▸ GIVEN DATA:

*** Block opens ***

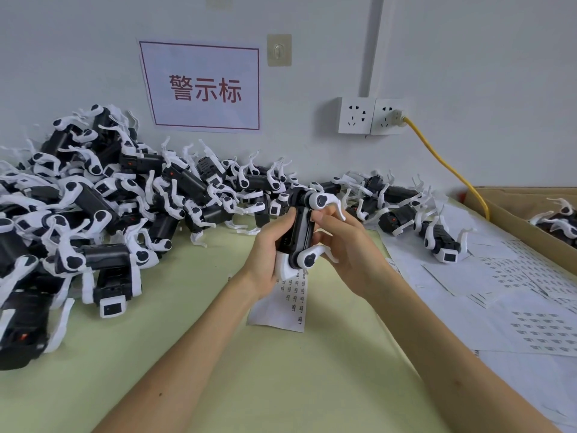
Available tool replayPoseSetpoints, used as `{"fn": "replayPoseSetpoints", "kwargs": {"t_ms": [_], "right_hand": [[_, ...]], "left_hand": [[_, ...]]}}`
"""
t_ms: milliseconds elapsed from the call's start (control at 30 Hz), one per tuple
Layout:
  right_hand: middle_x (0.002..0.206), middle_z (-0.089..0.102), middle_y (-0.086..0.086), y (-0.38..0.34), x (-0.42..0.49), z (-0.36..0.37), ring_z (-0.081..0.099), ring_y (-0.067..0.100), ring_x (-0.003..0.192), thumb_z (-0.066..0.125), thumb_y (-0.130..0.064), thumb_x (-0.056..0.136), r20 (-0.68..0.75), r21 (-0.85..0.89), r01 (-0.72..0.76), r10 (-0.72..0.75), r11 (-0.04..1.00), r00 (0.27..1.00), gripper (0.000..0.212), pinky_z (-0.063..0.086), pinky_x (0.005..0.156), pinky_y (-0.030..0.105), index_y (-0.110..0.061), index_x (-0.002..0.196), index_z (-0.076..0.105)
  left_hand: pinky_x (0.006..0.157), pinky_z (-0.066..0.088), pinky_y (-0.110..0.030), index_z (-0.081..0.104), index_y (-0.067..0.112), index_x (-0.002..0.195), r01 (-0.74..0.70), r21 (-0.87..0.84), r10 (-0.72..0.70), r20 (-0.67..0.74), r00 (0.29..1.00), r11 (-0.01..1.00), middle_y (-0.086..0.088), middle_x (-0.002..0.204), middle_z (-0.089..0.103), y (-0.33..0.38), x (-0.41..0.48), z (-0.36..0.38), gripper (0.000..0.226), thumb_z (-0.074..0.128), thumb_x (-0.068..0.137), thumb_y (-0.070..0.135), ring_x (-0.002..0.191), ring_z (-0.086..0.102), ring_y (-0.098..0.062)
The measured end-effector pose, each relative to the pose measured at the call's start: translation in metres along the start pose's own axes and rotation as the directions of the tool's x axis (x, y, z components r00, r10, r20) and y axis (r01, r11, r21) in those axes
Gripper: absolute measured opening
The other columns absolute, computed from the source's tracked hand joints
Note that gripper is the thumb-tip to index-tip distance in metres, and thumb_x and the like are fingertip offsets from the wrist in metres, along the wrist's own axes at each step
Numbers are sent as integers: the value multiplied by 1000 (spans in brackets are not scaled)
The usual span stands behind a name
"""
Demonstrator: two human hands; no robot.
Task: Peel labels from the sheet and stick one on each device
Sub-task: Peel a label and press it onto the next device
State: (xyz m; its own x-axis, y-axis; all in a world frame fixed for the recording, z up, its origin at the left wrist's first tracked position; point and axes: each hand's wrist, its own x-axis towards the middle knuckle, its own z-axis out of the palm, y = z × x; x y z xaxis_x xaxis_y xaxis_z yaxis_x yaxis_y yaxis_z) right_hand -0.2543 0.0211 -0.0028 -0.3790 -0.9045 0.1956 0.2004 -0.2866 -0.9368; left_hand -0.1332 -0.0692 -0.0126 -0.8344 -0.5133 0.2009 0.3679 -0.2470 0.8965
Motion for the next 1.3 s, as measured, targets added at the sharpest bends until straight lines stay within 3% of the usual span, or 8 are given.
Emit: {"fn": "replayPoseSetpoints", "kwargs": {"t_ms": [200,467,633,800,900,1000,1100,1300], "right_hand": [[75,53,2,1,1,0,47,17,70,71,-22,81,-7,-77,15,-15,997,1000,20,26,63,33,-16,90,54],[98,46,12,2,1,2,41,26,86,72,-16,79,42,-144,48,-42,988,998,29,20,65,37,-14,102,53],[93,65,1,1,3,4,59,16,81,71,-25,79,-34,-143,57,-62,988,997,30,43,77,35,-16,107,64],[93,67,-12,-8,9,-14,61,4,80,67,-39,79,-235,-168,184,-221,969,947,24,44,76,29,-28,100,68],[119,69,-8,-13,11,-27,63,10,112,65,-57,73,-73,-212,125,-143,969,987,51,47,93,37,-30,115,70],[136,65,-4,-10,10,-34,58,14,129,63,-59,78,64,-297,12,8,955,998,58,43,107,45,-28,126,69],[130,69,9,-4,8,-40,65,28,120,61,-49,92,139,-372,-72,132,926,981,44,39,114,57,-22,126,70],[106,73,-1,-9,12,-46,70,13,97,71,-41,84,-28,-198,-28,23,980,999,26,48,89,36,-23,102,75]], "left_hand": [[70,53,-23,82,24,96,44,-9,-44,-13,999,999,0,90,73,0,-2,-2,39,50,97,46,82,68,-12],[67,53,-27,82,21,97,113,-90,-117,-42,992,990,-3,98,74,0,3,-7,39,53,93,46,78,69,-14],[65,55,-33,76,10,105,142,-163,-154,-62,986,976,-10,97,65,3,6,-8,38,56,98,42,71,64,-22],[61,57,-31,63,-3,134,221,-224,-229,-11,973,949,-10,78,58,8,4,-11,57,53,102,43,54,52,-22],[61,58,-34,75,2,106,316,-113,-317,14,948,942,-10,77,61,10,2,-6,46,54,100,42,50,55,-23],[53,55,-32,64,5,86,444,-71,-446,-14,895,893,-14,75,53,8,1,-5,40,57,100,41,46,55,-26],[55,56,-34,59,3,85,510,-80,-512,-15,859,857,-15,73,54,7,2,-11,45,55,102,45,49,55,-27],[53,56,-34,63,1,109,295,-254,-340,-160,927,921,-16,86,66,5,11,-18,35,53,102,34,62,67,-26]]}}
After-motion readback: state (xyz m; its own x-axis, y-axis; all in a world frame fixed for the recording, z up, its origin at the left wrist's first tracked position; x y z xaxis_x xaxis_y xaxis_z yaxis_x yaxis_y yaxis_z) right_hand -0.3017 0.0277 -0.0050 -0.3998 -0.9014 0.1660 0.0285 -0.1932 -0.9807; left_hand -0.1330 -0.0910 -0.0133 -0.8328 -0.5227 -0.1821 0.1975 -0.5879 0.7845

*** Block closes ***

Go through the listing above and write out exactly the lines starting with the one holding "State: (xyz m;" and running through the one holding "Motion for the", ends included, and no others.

State: (xyz m; its own x-axis, y-axis; all in a world frame fixed for the recording, z up, its origin at the left wrist's first tracked position; point and axes: each hand's wrist, its own x-axis towards the middle knuckle, its own z-axis out of the palm, y = z × x; x y z xaxis_x xaxis_y xaxis_z yaxis_x yaxis_y yaxis_z) right_hand -0.2543 0.0211 -0.0028 -0.3790 -0.9045 0.1956 0.2004 -0.2866 -0.9368; left_hand -0.1332 -0.0692 -0.0126 -0.8344 -0.5133 0.2009 0.3679 -0.2470 0.8965
Motion for the next 1.3 s, as measured, targets added at the sharpest bends until straight lines stay within 3% of the usual span, or 8 are given.

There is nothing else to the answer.